> _Task statement_
Copy out each line in the listing below where the word "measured" appears.

> _Exercise data_
——————————

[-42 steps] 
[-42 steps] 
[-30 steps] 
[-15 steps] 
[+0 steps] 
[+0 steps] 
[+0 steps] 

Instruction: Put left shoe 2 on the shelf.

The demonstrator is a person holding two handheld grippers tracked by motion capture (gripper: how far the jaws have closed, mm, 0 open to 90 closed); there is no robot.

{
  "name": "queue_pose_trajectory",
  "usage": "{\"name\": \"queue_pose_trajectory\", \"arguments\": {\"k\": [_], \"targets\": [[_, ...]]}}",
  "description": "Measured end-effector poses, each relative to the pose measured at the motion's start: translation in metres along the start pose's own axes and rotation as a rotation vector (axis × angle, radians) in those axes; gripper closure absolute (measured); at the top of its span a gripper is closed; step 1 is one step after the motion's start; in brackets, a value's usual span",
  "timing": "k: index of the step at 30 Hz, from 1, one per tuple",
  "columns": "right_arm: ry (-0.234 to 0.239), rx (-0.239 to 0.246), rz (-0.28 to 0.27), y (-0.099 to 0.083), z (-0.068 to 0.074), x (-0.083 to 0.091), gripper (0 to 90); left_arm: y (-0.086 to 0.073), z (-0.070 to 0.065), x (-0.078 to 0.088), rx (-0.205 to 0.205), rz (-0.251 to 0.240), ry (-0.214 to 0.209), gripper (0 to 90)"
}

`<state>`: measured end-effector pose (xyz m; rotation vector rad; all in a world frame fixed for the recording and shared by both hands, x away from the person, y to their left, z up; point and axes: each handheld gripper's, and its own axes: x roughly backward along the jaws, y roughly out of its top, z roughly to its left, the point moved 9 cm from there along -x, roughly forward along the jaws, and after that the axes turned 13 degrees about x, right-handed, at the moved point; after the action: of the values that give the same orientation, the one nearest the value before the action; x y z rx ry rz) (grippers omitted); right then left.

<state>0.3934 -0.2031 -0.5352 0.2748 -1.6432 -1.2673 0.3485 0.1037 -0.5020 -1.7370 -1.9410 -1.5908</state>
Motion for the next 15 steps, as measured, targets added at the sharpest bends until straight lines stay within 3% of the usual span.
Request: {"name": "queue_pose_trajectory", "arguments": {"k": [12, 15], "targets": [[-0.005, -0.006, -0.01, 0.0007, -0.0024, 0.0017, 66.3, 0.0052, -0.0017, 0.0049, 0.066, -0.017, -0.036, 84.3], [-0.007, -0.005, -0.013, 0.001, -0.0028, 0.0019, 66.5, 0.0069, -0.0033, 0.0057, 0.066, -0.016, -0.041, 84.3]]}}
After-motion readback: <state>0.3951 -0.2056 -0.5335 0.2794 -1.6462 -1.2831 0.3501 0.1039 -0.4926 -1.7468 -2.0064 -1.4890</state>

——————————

> _Exercise output_
  "description": "Measured end-effector poses, each relative to the pose measured at the motion's start: translation in metres along the start pose's own axes and rotation as a rotation vector (axis × angle, radians) in those axes; gripper closure absolute (measured); at the top of its span a gripper is closed; step 1 is one step after the motion's start; in brackets, a value's usual span",
`<state>`: measured end-effector pose (xyz m; rotation vector rad; all in a world frame fixed for the recording and shared by both hands, x away from the person, y to their left, z up; point and axes: each handheld gripper's, and its own axes: x roughly backward along the jaws, y roughly out of its top, z roughly to its left, the point moved 9 cm from there along -x, roughly forward along the jaws, and after that the axes turned 13 degrees about x, right-handed, at the moved point; after the action: of the values that give the same orientation, the one nearest the value before the action; x y z rx ry rz) (grippers omitted); right then left.
Motion for the next 15 steps, as measured, targets added at the sharpest bends until straight lines stay within 3% of the usual span.

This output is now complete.